FIG. 9 illustrates a side view of the lens of the embodiment of the LED lighting unit.

FIG. 10 illustrates an additional side view of the lens of the embodiment of the LED lighting unit; the side view of FIG. 10 is offset approximately ninety degrees from the side view of FIG. 9.

FIG. 11 illustrates a section view of the lens taken along the section line 11-11 of FIG. 9.

DETAILED DESCRIPTION

Bollard lighting fixtures that include LEDs have been introduced in order to achieve one or more of the advantages and benefits of LEDs. However, such bollard lighting fixtures may suffer from one or more drawbacks. For example, such bollard lighting fixtures may not offer full-cut-off light output and/or may not provide optics that have satisfactory placement and/or characteristics. Thus, there is a need in the art to provide a cut-off LED lens that may be utilized with a LED bollard lighting fixture and that may optionally overcome one or more drawbacks of existing designs.

More generally, Applicants have recognized and appreciated that it would be beneficial to provide a full cut-off LED lens that may be utilized with a LED bollard.

In view of the foregoing, various embodiments and implementations of the present invention are directed to a cut-off LED lens.

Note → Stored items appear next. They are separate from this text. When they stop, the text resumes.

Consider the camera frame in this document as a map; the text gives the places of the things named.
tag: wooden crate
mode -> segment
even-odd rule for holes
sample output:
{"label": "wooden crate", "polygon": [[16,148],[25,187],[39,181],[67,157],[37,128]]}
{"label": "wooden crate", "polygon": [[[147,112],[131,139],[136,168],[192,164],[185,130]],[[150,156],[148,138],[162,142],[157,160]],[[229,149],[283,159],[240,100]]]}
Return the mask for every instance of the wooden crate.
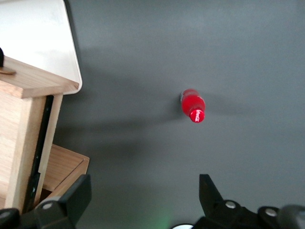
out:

In the following detailed description, for purposes of explanation and not limitation, representative embodiments disclosing specific details are set forth in order to provide a thorough understanding of the claimed invention. However, it will be apparent to one having ordinary skill in the art having had the benefit of the present disclosure that other embodiments according to the present teachings that depart from the specific details disclosed herein remain within the scope of the appended claims. Moreover, descriptions of well-known apparatus and methods may be omitted so as to not obscure the description of the representative embodiments. Such methods and apparatus are clearly within the scope of the claimed invention. For example, aspects of the methods and apparatus disclosed herein are described in conjunction with a particular bollard lighting fixture configuration. However, one or more aspects of the methods and apparatus described herein may optionally be implemented in other bollard lighting fixture configurations such as, for example, bollard lighting fixtures having a differing number of LEDs, differing dispersion of LEDs, non-annularly arranged LEDs, and/or LEDs that provide different light output characteristics. Implementation of the one or more aspects of a lighting unit described herein in alternatively configured lighting fixtures is contemplated without deviating from the scope or spirit of the claimed invention.

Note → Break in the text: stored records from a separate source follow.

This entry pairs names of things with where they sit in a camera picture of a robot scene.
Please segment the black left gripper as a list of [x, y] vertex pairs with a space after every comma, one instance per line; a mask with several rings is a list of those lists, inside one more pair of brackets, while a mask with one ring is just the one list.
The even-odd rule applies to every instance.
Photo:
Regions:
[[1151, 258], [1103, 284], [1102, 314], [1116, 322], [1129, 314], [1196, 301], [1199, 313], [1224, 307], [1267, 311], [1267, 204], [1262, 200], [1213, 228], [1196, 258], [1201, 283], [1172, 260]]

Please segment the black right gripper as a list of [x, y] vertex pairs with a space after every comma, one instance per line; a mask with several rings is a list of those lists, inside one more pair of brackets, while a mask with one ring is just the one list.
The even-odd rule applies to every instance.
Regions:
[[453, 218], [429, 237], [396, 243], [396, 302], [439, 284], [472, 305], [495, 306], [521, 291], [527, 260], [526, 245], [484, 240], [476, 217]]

FIG. 1 illustrates an exploded perspective view of an embodiment of a bollard lighting fixture 1 that includes an embodiment of a LED lighting unit 10. The bollard lighting fixture 1 includes a lower support formed by lower support halves 2a, 2b. Lower support halves 2a, 2b include mounting bar openings 3a, 3b that receive mounting bars 7 to thereby maintain lower support halves 2a, 2b in place relative to one another and relative to other portions of the bollard lighting fixture 1. The lower support may be placed atop a bollard structure and an LED lighting unit 10 of the bollard lighting fixture 1 may be placed atop the lower support. Lower support halves 2a, 2b include planar protrusions 8a, 8b that have supports at an upper extent thereof which may be received in corresponding recesses 58 (FIGS. 2-4) of a heatsink 50 of the bollard lighting fixture to support the heatsink 50 atop the lower support.

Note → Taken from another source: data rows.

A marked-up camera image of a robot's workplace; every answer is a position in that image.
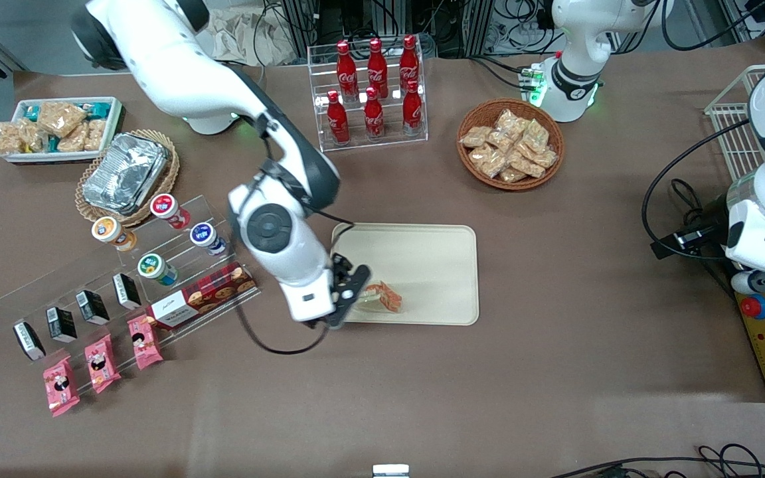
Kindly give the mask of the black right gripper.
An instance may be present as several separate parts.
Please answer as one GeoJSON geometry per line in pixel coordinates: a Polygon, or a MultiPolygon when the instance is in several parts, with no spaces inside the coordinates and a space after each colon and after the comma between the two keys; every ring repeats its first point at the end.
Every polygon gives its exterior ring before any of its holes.
{"type": "Polygon", "coordinates": [[[347,315],[357,299],[356,293],[361,293],[367,287],[371,278],[371,270],[366,264],[359,264],[351,272],[351,263],[343,255],[331,257],[331,299],[334,311],[323,319],[328,329],[337,330],[343,326],[347,315]]]}

The configuration of the lower support may minimize or prevent any downwardly directed light from LED lighting unit 10 from being reflected off lower support and redirected in a vertical direction that is at or above 90° from nadir. For example, the various surfaces of the lower support may be positioned and/or angled relative to LED lighting unit 10 and nadir such that any light output incident thereon from LED lighting unit 10 is directed in a vertical direction that is below 90° from nadir. Although a specific lower support is illustrated in FIG. 1, one of ordinary skill in the art, having had the benefit of the present disclosure, will recognize and appreciate that one or more aspects of the LED lighting unit 10 may optionally be implemented in combination with bollard lighting fixtures that have alternative lower supports or do not include lower supports.

The LED lighting unit 10 is provided atop the lower support. A lens 20 and heatsink 50 of the LED lighting unit 10 are visible in FIG. 1. The heatsink 50 includes an annular central opening 51 extending therethrough. Interior of the central opening 51 are mounting bar openings 53 that receive mounting bars 7 to thereby maintain LED lighting unit 10 in place relative other portions of the bollard lighting fixture 1. The mounting bar openings 53 may be formed as part of the heatsink 50 in some embodiments. In some other embodiments the mounting bar openings 53 may be formed in a separate annular insert that abuts an inwardly extending flange of the central opening 51.

A heatsink cover 4 may optionally be provided over the heatsink 50 and a power supply 6 optionally placed atop the heatsink 50. Electrical wiring from a power source (e.g., a mains power supply) may extend from the bollard, through the lower support, through the opening 51 and electrically couple to power supply 6. Power supply 6 may include one or more LED drivers providing electrical output to LED lighting unit 10. In some embodiments the power supply 6 may be adjustable to drive one or more groupings of LEDs of the LED lighting unit 10 at a desired level.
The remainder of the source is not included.